BIOLEACHING MICROORGANISMS
The most important mineral-decomposing microbes are the iron- and sulfur-oxidizing chemolithrophs, which grow autotrophically by fixing CO2 from the atmosphere. Not all of the mineral-oxidizing organisms are equally efficient at CO2 fixation, and some grow better when provided with air that has been enriched with 0.5–5.0% (v/v) carbon dioxide (Clark at al., 1996). Unlike most autotrophic organisms that use radiant energy from sunlight, chemolithotrophs obtain their energy by using either ferrous iron or reduced inorganic sulfur compounds (some use both) as an electron donor, and oxygen as the electron acceptor.
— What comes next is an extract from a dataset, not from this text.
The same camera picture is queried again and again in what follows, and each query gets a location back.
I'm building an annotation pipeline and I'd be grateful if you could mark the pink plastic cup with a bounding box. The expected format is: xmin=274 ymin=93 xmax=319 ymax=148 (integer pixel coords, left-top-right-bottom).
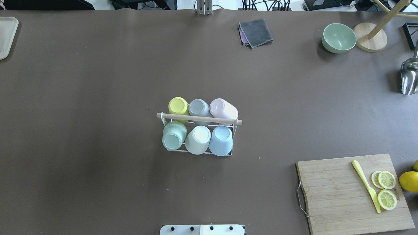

As sulfuric acid is produced during the oxidation of inorganic sulfur, these organisms grow in low-pH environments. Most mineral bio-oxidation processes operate at a pH between 1.4 and 1.6. At low pH, ferric iron is soluble and many of the sulfuroxidizing organisms are able to use ferric iron in place of oxygen as an electron acceptor. This ability is relevant in non aerated heap reactors in which oxygen might not penetrate to the bottom of the heap.
MESOPHILES
ACIDITHIOBACILLUS
Biomining bacteria belonging to this genus were previously included in the genus Thiobacillus. As a result of 16S rRNA sequence analysis, it became clear that the genus Thiobacillus (as described prior to 2000) included sulfur-oxidizing bacteria that belonged to α-, β-, and γ -divisions of the Proteobacteria. To solve this anomaly, the genus Thiobacillus was subdivided (Kelly et al., 2000) and a new genus, Acidithiobacillus, was created to accommodate the highly acidophilic members of the former genus. These members include Acidithiobacillus ferrooxidans (previously Thiobacillus ferrooxidans), At. thiooxidans (previously T. thiooxidans), and At. caldus (previously T. caldus). Phylogenetically, the genus Acidithiobacillus is situated very close to the branch point between the β-, and γ -subdivisions of the Proteobacteria (Lane et al., 1992; Rawlings. 2001).
LEPTOSPIRILLUM
Bacteria of this genus are similar to acidithiobacilli in that they are also highly acid-tolerant (optimum pH 1.5–1.8), gram-negative, chemolithoautrotrophic bacteria. However, in most other respects they are very different (Johnson., 2001). Based on 16S rRNA sequence data, they are not members of the Proteobacteria but belong to the division Nitrospira. An unusual and unifying characteristic of the leptospirilli is that they are capable of using only ferrous iron as an electron donor.